Se rompió el núcleo de entendimiento de un país para todos. Era un momento de la historia envuelto en la retórica de Fidel Castro, que exhibía en el mercado de sus ideas la intención de replicar su experiencia en la nación centroamericana. Allí se transformó el esquema de sumisión a los nuevos gobernantes, dando paso a un espíritu que anhelaba una verdadera apuesta plural y de tolerancia hacia el que pensaba diferente. Por eso, los ojos de la sensatez impulsaron elecciones en 1990 y eligieron a Violeta Chamorro como presidenta de Nicaragua.
Su cabello canoso, su sonrisa constante y su trayectoria caracterizaron una nueva esperanza. Aunque también habilitaron una modalidad de “irse” pero quedarse, porque una reforma constitucional preservaba en la máxima autoridad militar a Humberto Ortega. Con tacto y prudencia, con demasiadas dificultades, la apuesta democrática cumplió su tarea. Lo lamentable, que un regreso inicialmente revestido de competencia democrática haya reactivado en las calles del país los niveles de intolerancia y persecución de todo lo que no se someta al binomio Ortega-Murillo.

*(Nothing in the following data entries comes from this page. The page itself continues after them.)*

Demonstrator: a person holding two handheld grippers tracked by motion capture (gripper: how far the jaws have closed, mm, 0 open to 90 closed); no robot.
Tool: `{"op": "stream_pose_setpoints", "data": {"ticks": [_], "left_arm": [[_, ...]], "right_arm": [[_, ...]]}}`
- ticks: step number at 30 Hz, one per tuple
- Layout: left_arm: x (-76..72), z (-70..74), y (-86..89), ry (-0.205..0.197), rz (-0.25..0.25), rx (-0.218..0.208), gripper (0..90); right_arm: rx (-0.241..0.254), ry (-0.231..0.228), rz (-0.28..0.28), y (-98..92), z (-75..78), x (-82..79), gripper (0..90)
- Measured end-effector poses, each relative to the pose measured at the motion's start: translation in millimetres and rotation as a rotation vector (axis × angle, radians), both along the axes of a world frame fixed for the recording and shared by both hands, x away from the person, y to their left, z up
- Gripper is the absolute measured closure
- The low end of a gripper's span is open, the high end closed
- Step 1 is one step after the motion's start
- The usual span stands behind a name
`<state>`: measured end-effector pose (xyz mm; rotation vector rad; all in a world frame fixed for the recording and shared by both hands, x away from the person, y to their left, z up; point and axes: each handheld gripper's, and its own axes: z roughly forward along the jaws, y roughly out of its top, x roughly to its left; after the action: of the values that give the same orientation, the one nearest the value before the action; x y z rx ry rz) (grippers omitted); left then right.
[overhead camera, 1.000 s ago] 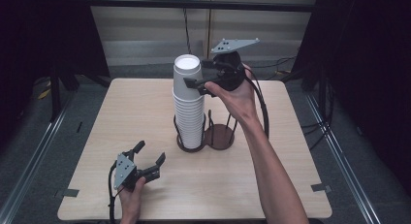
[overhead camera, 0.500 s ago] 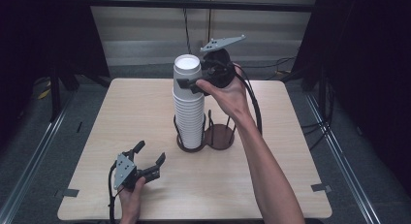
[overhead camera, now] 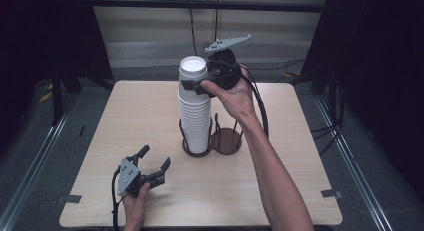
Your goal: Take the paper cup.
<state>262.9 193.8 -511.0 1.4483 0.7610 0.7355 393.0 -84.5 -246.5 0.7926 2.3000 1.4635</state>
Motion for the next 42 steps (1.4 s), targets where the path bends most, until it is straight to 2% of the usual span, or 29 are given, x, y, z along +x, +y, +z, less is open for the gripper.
{"op": "stream_pose_setpoints", "data": {"ticks": [15,24,28,31,42], "left_arm": [[-0.1,0.0,0.0,0.0,0.001,0.0,15.7],[0.0,0.0,0.0,0.0,0.001,0.0,15.7],[-0.1,0.0,0.0,0.0,0.001,0.0,15.7],[-0.1,0.0,0.0,0.0,0.001,0.0,15.7],[-0.1,0.0,0.0,0.0,0.0,0.0,15.7]], "right_arm": [[0.008,-0.036,-0.014,1.2,7.0,-2.8,21.2],[0.009,-0.04,-0.013,1.2,8.9,-2.9,21.9],[0.036,-0.055,-0.013,-1.5,13.5,-4.8,22.0],[0.038,-0.063,-0.016,-1.9,17.7,-6.1,22.0],[0.096,-0.082,-0.018,-6.0,21.5,-7.7,22.5]]}}
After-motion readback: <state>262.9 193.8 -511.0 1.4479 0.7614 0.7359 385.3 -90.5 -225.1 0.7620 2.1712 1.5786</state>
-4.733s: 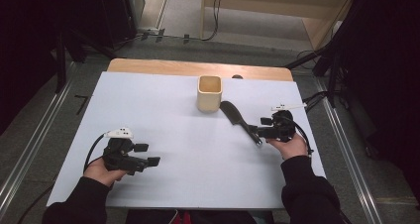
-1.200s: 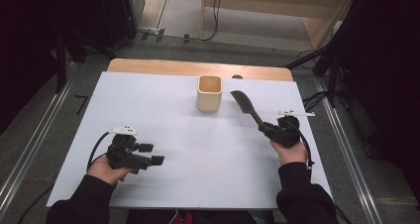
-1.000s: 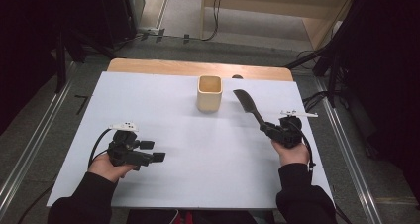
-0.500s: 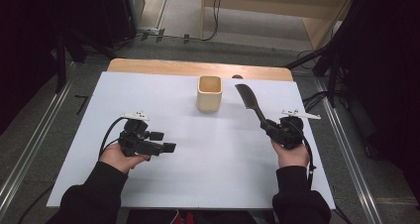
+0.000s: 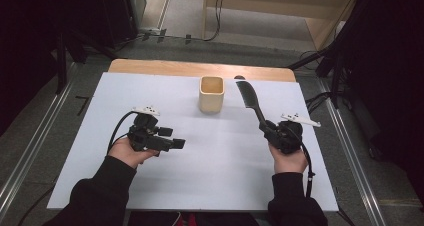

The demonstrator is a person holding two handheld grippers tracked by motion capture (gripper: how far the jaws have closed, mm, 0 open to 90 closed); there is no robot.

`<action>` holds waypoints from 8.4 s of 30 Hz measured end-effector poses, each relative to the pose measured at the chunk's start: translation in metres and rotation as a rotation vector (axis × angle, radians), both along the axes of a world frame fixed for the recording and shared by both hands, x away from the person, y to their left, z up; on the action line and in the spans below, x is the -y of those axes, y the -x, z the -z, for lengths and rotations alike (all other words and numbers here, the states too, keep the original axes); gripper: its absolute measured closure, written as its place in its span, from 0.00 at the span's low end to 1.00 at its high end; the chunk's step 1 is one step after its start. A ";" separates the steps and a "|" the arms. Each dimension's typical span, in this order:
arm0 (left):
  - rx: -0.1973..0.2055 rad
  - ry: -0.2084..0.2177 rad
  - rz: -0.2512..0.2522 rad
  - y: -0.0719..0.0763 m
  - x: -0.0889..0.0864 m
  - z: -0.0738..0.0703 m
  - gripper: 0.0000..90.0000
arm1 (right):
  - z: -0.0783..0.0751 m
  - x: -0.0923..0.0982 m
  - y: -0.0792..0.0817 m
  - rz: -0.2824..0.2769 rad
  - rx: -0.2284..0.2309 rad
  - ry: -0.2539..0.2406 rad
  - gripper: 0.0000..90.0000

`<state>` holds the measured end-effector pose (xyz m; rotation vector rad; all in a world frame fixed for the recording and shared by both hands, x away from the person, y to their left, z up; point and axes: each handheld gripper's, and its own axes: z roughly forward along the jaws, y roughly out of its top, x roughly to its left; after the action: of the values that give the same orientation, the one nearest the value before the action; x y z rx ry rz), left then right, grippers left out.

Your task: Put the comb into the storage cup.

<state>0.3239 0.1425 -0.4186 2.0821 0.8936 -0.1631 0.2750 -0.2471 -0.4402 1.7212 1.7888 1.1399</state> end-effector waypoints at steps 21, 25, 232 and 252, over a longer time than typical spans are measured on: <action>0.030 0.003 0.031 -0.012 0.034 -0.008 0.26 | 0.017 -0.027 0.021 0.044 0.125 0.017 0.78; 0.048 -0.003 0.029 -0.015 0.042 -0.011 0.26 | 0.022 -0.035 0.023 0.054 0.152 0.018 0.78; 0.013 0.024 -0.099 -0.070 0.137 -0.006 0.81 | 0.033 -0.077 -0.001 -0.341 -0.061 -0.067 0.29; 0.037 0.039 -0.096 -0.073 0.128 -0.012 0.81 | 0.035 -0.056 0.001 -0.458 -0.069 0.002 0.29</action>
<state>0.3968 0.0146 -0.4070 1.9956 0.9582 -0.0896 0.2743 -0.1908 -0.4751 1.3982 2.3023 1.2591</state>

Sus días concluyeron en Costa Rica, país amigo y siempre solidario en tiempos de desgracia para los nicaragüenses. Y de ella, la apertura eterna y su incansable vocación por el diálogo. Recuerdos imborrables de los que observamos con desagrado un sandinismo degradado y desconectado de tantas horas de luchas e ilusiones. Desde el rincón caribeño, al que Pedro Mir describió en el mismo camino del sol, un justo reconocimiento a su titánica labor y excelente contribución al respiro de pluralidad democrática en su Nicaragua querida.